A Senior Lecturer at the University of Lagos, Dr. David Aworawo, said the relationship between South Africa and Nigeria was regrettable. He recalled that Nigeria spent millions of dollars to emancipate South Africa from apartheid, adding that Nigeria also did everything within its power to ensure that Nelson Mandela was released from prison.

Aworawo said Nigeria must present itself as a "no-nonsense" country to the international community, adding that once this is done, South Africa and other African nations will not toy with the lives of Nigerians.

He said, "I think Nigeria needs to be more vibrant in its application of tit for tat. It is not all the time that South Africa gets away with its actions against Nigeria. A few years ago, Nigerians were deported by South Africa from the airport because they were said not to have Yellow Fever vaccination cards

"In retaliation, Nigeria deported a lot more South Africans than South Africa had deported. South Africa initially said they would not apologise but when South Africa saw the impact it was having on their economy, they apologised and they said they would be helping Nigerians to procure Yellow fever vaccination cards. Nigeria needs more of that.

South Africa reacts

However, South Africa's High Commissioner to Nigeria, Mr.

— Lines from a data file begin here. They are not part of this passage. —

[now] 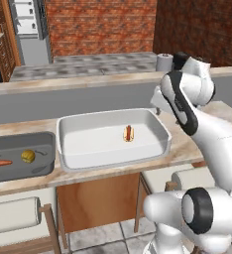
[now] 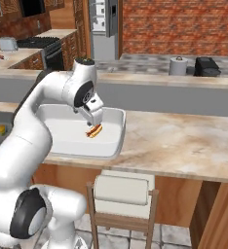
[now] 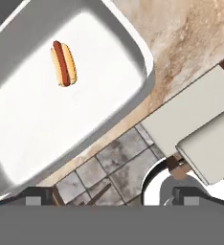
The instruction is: Place the cold items (carrot and squash) from the fridge in one tupperware on the dining counter. Place the warm items (hot dog and kebab skewer) in the stove area in another tupperware.
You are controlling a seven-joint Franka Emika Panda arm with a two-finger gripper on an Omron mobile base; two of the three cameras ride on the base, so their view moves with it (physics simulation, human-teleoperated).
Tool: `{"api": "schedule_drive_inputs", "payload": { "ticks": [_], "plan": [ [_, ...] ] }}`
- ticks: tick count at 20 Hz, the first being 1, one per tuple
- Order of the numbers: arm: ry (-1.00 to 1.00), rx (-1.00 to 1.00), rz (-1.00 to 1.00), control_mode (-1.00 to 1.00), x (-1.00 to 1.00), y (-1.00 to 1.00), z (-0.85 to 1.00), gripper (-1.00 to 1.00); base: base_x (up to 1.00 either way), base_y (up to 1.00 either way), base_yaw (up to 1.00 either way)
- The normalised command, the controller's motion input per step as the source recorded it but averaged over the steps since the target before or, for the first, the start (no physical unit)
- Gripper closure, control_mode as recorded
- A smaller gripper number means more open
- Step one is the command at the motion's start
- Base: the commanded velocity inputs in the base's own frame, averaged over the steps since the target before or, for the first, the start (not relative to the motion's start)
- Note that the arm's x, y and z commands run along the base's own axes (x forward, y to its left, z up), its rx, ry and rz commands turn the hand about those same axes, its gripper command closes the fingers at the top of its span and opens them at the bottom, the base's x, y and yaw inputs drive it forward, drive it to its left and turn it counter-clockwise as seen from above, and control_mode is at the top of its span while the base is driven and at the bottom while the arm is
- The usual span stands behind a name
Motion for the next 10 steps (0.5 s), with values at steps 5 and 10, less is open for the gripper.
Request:
{"api": "schedule_drive_inputs", "payload": {
  "ticks": [5, 10],
  "plan": [
    [-0.24, -0.13, -0.10, -1.00, -1.00, 0.00, 0.37, -1.00, 0.00, 0.00, 0.00],
    [0.07, -0.11, -0.04, -1.00, -1.00, 0.00, 0.99, -1.00, 0.00, 0.00, 0.00]
  ]
}}
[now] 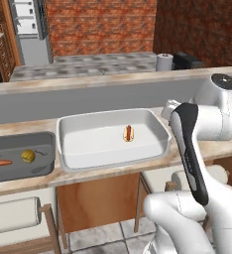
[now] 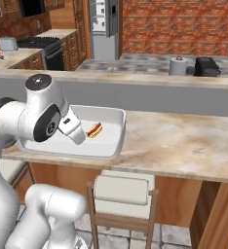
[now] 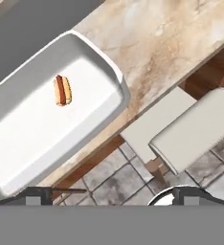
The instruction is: Place the cold items (carrot and squash) from the fridge in one tupperware on the dining counter. Place the warm items (hot dog and kebab skewer) in the stove area in another tupperware.
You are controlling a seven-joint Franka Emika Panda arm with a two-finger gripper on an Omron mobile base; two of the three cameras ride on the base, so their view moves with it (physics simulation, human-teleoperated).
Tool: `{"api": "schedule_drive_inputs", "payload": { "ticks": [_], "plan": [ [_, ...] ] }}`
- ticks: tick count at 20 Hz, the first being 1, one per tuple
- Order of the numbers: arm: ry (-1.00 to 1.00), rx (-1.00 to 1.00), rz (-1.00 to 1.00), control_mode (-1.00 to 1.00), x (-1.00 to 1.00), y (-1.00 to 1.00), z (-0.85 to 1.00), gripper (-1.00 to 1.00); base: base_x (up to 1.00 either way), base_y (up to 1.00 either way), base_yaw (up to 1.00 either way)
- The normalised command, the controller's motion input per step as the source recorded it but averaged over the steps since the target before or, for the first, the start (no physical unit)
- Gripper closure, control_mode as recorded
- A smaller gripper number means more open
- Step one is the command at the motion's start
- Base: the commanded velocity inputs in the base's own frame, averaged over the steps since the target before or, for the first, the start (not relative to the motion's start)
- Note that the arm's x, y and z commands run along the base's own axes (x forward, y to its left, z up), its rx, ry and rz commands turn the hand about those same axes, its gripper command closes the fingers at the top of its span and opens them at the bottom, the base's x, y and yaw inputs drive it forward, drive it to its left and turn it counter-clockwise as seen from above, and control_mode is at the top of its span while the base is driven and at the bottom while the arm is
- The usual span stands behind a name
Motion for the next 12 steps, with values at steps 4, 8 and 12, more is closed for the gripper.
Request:
{"api": "schedule_drive_inputs", "payload": {
  "ticks": [4, 8, 12],
  "plan": [
    [0.37, -0.07, 0.00, -1.00, -0.90, 0.02, 0.29, -1.00, 0.00, 0.00, 0.00],
    [0.39, 0.00, 0.00, -1.00, -0.25, 0.20, -0.88, -1.00, 0.00, 0.00, 0.00],
    [0.11, 0.05, 0.00, -1.00, 0.00, 0.12, -0.90, -1.00, 0.00, 0.00, 0.00]
  ]
}}
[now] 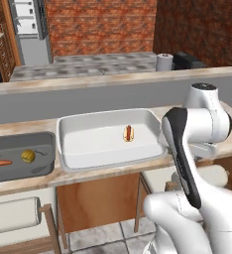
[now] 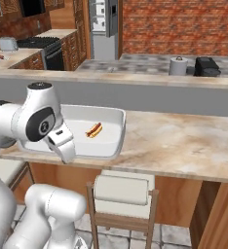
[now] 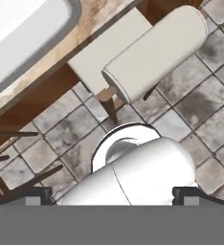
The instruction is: Place the cold items (carrot and squash) from the fridge in one tupperware on the dining counter. Place the warm items (hot dog and kebab skewer) in the stove area in another tupperware.
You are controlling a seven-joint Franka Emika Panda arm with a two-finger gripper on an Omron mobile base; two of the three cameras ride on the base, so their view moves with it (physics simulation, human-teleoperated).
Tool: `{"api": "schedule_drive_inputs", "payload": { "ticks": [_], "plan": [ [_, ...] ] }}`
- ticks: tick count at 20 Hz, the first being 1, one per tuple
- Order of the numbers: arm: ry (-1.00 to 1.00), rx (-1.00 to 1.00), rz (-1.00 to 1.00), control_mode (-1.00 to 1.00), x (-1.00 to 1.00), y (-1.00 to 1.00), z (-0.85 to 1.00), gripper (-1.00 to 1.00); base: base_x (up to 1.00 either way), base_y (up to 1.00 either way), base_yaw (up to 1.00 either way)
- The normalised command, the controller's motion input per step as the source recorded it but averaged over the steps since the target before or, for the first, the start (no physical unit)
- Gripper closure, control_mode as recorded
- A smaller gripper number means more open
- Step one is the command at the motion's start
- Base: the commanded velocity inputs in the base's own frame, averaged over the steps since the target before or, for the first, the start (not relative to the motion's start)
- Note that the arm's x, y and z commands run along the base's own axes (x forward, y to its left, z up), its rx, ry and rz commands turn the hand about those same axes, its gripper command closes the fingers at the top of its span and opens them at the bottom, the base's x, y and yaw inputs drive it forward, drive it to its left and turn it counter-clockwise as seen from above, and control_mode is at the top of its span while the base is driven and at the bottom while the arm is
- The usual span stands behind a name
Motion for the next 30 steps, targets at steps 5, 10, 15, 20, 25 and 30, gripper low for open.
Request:
{"api": "schedule_drive_inputs", "payload": {
  "ticks": [5, 10, 15, 20, 25, 30],
  "plan": [
    [-0.06, 0.07, 0.00, -1.00, -0.39, 0.00, -0.45, -1.00, 0.00, 0.00, 0.00],
    [-0.17, 0.07, 0.00, -1.00, -0.71, -0.05, -0.40, -1.00, 0.00, 0.00, 0.00],
    [0.00, 0.00, 0.00, 1.00, 0.00, 0.00, 0.00, -1.00, -0.71, -0.43, -0.03],
    [0.00, 0.00, 0.00, 1.00, 0.00, 0.00, 0.00, -1.00, -0.10, -0.91, -0.04],
    [0.00, 0.00, 0.00, 1.00, 0.00, 0.00, 0.00, -1.00, 0.10, -1.00, 0.00],
    [0.00, 0.00, 0.00, 1.00, 0.00, 0.00, 0.00, -1.00, 0.26, -1.00, 0.00]
  ]
}}
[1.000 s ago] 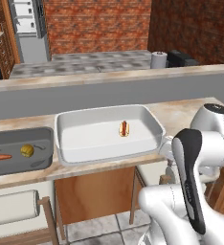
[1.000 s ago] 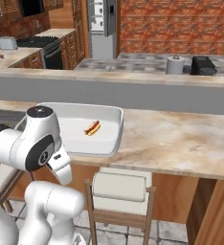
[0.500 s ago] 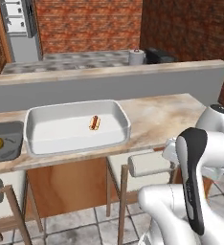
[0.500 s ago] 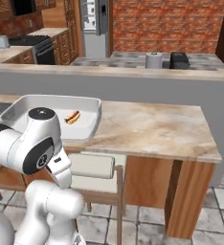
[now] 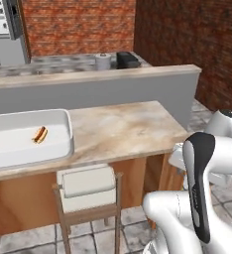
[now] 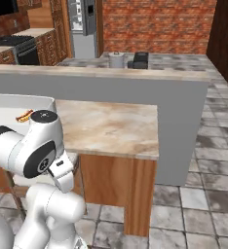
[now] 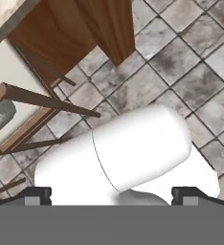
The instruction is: Place the cold items (carrot and squash) from the fridge in one tupperware on the dining counter. Place the warm items (hot dog and kebab skewer) in the stove area in another tupperware.
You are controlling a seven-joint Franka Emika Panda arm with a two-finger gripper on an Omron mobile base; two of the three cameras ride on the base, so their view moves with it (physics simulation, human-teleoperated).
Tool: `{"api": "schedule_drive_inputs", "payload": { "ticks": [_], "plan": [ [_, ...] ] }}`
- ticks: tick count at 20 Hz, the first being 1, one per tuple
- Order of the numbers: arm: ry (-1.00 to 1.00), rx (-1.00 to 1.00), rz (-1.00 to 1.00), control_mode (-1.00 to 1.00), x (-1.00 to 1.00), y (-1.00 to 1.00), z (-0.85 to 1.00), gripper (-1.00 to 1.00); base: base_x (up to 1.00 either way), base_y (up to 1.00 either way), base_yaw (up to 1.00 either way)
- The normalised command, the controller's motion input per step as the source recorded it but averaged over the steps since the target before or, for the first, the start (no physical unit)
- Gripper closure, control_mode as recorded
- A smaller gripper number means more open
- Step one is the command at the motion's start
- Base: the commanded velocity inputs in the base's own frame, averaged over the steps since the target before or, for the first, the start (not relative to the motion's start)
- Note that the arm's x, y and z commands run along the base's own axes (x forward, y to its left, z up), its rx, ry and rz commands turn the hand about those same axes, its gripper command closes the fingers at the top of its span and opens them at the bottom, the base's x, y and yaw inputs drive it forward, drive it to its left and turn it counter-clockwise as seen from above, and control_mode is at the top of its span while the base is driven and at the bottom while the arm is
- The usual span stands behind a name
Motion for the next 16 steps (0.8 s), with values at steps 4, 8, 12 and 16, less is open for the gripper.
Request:
{"api": "schedule_drive_inputs", "payload": {
  "ticks": [4, 8, 12, 16],
  "plan": [
    [0.00, 0.00, 0.00, 1.00, 0.00, 0.00, 0.00, -1.00, 0.40, -1.00, 0.02],
    [0.00, 0.00, 0.00, 1.00, 0.00, 0.00, 0.00, -1.00, 0.44, -1.00, 0.03],
    [0.00, 0.00, 0.00, 1.00, 0.00, 0.00, 0.00, -1.00, 0.46, -1.00, 0.04],
    [0.00, 0.00, 0.00, 1.00, 0.00, 0.00, 0.00, -1.00, 0.34, -1.00, 0.04]
  ]
}}
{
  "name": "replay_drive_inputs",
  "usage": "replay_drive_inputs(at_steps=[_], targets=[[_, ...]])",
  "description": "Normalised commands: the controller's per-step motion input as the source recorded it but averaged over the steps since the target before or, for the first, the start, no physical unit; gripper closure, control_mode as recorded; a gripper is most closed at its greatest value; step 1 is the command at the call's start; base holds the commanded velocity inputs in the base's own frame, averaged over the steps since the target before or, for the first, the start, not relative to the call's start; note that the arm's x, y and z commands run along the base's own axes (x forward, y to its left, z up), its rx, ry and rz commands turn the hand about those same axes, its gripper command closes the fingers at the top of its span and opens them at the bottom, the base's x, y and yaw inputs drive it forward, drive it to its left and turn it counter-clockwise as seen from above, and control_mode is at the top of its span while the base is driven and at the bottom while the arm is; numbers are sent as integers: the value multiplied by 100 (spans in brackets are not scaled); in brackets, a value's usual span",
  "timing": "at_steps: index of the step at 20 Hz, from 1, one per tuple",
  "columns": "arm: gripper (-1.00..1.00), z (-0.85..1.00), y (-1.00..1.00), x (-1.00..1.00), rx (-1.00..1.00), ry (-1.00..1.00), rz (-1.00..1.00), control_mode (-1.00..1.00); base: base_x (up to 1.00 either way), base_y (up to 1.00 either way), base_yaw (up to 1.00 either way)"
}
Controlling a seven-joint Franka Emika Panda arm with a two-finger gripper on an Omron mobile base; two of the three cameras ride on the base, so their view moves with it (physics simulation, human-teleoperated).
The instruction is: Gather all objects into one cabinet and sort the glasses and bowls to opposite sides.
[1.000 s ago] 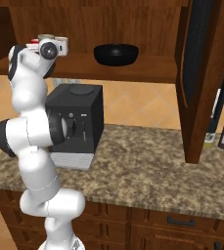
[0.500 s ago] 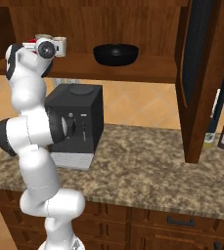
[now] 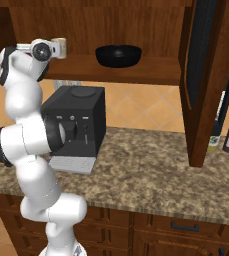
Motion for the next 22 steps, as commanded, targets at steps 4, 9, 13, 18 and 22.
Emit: replay_drive_inputs(at_steps=[4,9,13,18,22], targets=[[-100,19,0,-81,0,-6,0,-100,0,0,0],[-100,21,0,-89,0,-3,0,-100,0,0,0],[-100,15,-16,-83,3,-1,0,-100,0,0,0],[-100,11,-27,-93,6,-1,0,-100,0,0,0],[-100,3,-8,-100,1,-4,0,-100,0,0,0]])
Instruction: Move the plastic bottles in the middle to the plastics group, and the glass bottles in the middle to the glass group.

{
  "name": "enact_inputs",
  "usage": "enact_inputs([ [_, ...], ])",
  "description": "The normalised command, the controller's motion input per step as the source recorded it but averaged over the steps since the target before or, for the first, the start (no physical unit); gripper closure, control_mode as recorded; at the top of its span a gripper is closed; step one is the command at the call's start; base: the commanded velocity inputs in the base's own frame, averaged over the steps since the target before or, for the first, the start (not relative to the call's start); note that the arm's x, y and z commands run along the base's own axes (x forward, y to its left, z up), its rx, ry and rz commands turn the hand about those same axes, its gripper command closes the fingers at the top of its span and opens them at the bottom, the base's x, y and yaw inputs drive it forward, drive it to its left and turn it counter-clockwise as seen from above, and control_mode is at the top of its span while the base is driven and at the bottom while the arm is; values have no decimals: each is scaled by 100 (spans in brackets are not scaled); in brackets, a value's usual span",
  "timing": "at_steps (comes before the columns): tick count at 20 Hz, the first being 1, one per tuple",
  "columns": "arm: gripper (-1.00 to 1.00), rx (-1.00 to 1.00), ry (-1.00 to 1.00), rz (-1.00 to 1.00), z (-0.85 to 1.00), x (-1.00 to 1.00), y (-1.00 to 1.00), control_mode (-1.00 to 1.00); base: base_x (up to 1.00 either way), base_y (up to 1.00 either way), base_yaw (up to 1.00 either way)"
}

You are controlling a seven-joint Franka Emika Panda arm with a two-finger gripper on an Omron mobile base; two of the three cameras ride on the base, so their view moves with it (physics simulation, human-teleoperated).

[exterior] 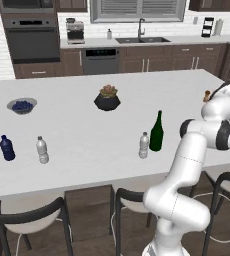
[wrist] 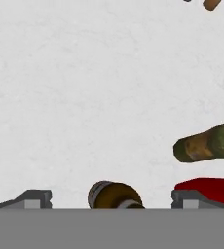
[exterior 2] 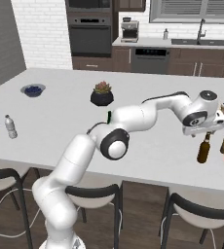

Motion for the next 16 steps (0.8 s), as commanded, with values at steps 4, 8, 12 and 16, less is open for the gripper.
enact_inputs([
  [4,-100,0,-3,0,34,0,39,-100,0,0,0],
  [8,-100,0,-4,0,26,-15,52,-100,0,0,0],
  [12,-100,-1,0,0,7,-40,66,-100,0,0,0],
  [16,-100,-2,0,-2,7,-31,80,-100,0,0,0],
])
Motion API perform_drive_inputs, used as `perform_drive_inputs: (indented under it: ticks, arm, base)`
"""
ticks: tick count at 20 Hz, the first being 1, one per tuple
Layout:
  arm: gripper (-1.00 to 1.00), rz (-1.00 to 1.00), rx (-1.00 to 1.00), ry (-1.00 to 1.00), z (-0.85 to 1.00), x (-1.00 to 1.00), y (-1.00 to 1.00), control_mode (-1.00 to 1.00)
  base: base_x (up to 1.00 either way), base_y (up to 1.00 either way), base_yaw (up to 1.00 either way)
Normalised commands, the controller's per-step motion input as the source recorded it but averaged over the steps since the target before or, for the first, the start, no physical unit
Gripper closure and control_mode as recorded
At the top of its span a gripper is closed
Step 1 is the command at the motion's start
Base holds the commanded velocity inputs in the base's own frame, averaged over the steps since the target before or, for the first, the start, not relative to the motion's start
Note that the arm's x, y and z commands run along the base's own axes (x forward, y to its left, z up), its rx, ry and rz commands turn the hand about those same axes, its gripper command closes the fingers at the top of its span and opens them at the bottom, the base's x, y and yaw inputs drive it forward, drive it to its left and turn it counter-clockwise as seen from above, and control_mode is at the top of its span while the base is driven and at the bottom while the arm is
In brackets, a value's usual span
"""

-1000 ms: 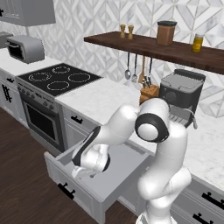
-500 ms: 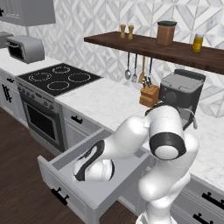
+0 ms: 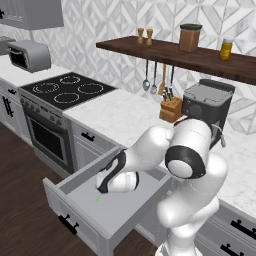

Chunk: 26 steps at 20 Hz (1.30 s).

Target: Take a straw from the drawer in front and place it inside the glass cup on the dining counter.

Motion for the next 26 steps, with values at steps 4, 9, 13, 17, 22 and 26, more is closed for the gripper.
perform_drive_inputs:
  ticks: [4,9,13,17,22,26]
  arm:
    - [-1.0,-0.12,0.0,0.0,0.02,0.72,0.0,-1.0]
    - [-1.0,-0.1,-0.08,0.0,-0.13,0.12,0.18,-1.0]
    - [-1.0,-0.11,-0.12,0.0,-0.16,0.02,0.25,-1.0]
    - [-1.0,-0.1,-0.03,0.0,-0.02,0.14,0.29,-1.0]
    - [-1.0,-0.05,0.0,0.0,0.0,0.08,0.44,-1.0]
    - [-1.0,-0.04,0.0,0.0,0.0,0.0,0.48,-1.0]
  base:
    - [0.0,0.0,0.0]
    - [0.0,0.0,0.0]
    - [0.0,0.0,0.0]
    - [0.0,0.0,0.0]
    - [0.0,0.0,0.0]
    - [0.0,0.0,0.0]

Lulu Mnguni, said xenophobia was not a South African issue but an African one, adding that it stemmed from poverty and inequality.

He said South Africa had overcome xenophobia largely and that many reports on the attack were exaggerated.

Mnguni said even if the unemployment rate in South Africa increases next year, attacks on foreigners would not recur because the citizens are now determined to end xenophobia. He said other international bodies like the African Union were seriously involved in the fight against the evil act.

When asked if Nigerians that suffered xenophobic attacks were compensated by the South African government, he said those who lost their property should seek redress in court as it was purely a 'police matter'.

He said, "Let people take this matter to court to address whatever they think was done against them. We have said the matter should be handled by the police and our Home Affairs (department) because it was people from Nigeria and many other countries that were affected. South Africans rallied together to contain this thing and it was defeated eight months ago. Nigerians were not as affected as those in other countries."

Fixing Nigeria

In 1994, South Africa became a shining example to Africa and the world when it ended a racial cold war as it drew the curtain on the world's most notorious system of racial segregation and elected Nelson Mandela as its president. Accordingly, it became the number one destination for migrants in search of greener pastures.

According to the Economist, investors fret that South Africa's 'liabilities' might soon become unsustainable. The magazine said, "Its (South Africa's) credit rating is one notch above junk and it might require a bailout from the IMF. Many of the white investors have also fled the country which means that the unemployment rate may rise. This could also lead to more xenophobic attacks next year."

Ultimately, experts argue that the best way to curb illegal migration is to ensure that there are adequate jobs, security and infrastructure in Nigeria.